> [Exercise requirements]
Select the lines below containing the word "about".

-- Extracted entries follows --

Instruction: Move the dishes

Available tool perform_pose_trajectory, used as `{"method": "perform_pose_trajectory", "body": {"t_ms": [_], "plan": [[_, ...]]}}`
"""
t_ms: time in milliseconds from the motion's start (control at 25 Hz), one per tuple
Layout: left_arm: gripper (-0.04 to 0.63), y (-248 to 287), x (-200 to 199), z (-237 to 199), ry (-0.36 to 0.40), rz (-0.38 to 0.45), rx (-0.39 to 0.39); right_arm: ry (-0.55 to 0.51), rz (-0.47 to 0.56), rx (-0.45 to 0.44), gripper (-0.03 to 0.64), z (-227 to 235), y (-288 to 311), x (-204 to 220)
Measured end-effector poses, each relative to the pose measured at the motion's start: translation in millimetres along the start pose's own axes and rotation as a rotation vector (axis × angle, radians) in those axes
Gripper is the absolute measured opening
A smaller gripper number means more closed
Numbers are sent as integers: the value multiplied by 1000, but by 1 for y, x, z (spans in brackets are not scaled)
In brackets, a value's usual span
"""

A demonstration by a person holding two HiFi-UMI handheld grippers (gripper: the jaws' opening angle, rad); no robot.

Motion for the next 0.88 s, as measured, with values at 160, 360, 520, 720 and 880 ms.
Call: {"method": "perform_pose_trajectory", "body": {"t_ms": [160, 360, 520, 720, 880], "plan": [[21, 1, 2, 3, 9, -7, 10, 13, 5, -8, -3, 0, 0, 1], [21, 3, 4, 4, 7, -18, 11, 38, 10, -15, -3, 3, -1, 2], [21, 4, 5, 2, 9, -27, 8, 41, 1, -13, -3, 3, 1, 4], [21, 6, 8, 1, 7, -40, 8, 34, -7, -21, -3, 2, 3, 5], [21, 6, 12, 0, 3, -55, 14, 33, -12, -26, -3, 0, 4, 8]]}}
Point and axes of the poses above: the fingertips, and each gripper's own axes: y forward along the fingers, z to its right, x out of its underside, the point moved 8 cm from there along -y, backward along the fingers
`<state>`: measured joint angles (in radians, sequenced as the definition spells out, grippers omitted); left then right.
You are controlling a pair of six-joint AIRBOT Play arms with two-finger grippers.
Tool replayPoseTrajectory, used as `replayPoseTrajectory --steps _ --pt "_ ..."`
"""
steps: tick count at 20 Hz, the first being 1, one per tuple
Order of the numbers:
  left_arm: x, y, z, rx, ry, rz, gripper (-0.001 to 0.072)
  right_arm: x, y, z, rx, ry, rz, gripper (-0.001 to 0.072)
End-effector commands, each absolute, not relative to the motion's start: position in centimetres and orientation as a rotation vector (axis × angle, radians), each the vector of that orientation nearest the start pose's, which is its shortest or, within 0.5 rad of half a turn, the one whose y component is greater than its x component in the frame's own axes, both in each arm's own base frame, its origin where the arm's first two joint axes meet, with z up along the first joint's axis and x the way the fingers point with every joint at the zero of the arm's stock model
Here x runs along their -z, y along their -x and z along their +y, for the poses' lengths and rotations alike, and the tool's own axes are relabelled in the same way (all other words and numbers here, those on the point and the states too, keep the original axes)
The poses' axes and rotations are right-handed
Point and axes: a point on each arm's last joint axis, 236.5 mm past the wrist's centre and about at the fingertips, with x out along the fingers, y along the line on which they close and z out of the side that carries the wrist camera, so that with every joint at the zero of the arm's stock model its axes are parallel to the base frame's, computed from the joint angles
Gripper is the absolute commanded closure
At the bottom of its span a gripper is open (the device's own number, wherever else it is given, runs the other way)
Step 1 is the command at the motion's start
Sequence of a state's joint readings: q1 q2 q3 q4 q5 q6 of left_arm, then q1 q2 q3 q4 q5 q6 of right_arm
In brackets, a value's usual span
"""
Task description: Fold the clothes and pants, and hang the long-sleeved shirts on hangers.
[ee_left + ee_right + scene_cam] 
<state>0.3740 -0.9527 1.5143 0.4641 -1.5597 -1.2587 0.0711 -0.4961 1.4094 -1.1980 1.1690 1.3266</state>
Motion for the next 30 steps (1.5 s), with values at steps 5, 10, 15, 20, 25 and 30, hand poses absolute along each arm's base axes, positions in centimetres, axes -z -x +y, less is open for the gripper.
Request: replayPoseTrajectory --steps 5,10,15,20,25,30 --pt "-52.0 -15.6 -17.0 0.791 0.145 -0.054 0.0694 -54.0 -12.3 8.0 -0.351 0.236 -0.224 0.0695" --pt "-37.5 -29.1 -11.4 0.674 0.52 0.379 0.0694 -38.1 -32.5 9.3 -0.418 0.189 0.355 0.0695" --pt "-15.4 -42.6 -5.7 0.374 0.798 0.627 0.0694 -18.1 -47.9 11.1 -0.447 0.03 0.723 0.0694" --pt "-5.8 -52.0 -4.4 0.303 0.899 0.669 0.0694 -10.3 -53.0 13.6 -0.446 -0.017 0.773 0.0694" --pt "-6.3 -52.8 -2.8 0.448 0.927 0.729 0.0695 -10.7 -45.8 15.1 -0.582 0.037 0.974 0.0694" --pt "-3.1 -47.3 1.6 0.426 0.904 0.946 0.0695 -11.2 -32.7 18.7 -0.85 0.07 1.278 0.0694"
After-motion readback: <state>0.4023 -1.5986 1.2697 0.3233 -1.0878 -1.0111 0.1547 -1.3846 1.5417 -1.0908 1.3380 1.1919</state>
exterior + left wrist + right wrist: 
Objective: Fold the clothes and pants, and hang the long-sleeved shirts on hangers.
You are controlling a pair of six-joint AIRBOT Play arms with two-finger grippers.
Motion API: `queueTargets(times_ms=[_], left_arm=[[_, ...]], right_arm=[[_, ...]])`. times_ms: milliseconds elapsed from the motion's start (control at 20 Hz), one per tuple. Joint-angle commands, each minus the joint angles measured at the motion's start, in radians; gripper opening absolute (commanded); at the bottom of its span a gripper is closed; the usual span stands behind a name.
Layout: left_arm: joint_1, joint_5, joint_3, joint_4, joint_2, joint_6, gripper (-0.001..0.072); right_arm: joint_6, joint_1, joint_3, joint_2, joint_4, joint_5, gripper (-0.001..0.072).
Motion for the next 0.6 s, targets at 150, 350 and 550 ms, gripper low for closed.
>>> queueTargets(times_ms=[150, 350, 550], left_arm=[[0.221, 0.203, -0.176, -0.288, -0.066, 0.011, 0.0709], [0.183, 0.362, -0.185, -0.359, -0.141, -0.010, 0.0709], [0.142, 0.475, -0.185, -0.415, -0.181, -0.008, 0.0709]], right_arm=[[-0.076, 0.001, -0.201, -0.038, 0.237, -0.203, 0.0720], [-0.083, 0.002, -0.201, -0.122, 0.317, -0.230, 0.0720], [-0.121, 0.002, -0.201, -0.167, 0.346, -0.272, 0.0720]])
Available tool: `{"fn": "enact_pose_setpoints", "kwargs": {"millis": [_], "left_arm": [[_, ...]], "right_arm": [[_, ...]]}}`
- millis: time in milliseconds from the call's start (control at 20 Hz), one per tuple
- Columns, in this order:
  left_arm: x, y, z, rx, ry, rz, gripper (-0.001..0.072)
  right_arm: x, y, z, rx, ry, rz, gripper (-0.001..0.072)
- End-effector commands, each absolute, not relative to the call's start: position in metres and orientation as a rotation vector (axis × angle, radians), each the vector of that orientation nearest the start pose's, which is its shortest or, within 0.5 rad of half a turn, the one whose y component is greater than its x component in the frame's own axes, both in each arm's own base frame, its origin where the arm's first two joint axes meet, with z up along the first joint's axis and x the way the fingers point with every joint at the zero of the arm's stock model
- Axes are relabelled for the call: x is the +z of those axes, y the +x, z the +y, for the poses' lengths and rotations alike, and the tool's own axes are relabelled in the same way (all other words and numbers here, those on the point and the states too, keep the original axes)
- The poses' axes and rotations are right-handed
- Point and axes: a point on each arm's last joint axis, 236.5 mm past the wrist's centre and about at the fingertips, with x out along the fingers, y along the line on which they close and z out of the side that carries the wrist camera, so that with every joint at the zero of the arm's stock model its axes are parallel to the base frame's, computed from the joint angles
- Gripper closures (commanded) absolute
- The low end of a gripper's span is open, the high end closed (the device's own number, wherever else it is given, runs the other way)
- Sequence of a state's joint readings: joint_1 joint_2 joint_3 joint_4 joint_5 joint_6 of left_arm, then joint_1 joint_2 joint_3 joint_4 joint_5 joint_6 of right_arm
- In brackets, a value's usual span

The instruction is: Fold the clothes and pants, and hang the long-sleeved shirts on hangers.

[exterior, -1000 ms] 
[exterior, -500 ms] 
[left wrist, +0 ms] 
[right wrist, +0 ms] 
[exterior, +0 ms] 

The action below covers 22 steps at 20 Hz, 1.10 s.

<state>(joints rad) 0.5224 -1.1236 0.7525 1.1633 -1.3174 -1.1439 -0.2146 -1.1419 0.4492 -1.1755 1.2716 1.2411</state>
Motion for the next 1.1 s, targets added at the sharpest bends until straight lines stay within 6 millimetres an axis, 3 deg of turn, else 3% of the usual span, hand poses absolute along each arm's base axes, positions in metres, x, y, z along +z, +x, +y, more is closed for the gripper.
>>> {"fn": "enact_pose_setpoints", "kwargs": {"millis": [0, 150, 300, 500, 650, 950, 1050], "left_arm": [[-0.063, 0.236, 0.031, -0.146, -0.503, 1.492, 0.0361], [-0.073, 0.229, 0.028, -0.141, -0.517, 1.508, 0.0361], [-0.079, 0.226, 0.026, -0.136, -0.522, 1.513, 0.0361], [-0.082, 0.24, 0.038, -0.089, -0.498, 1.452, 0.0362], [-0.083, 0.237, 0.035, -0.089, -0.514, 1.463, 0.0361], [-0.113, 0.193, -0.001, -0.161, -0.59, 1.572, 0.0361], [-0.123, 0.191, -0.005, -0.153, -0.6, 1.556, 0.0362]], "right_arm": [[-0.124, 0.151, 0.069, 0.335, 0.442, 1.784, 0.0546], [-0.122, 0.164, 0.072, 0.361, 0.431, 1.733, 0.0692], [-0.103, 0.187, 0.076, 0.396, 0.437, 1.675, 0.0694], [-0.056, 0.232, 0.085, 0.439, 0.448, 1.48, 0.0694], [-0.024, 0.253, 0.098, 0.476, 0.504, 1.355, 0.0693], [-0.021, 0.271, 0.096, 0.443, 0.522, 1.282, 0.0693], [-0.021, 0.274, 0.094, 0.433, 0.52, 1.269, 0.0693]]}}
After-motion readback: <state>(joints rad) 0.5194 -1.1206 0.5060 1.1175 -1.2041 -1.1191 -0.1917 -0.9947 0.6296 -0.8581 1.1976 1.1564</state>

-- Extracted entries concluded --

> [Exercise output]
Point and axes: a point on each arm's last joint axis, 236.5 mm past the wrist's centre and about at the fingertips, with x out along the fingers, y along the line on which they close and z out of the side that carries the wrist camera, so that with every joint at the zero of the arm's stock model its axes are parallel to the base frame's, computed from the joint angles
- Point and axes: a point on each arm's last joint axis, 236.5 mm past the wrist's centre and about at the fingertips, with x out along the fingers, y along the line on which they close and z out of the side that carries the wrist camera, so that with every joint at the zero of the arm's stock model its axes are parallel to the base frame's, computed from the joint angles

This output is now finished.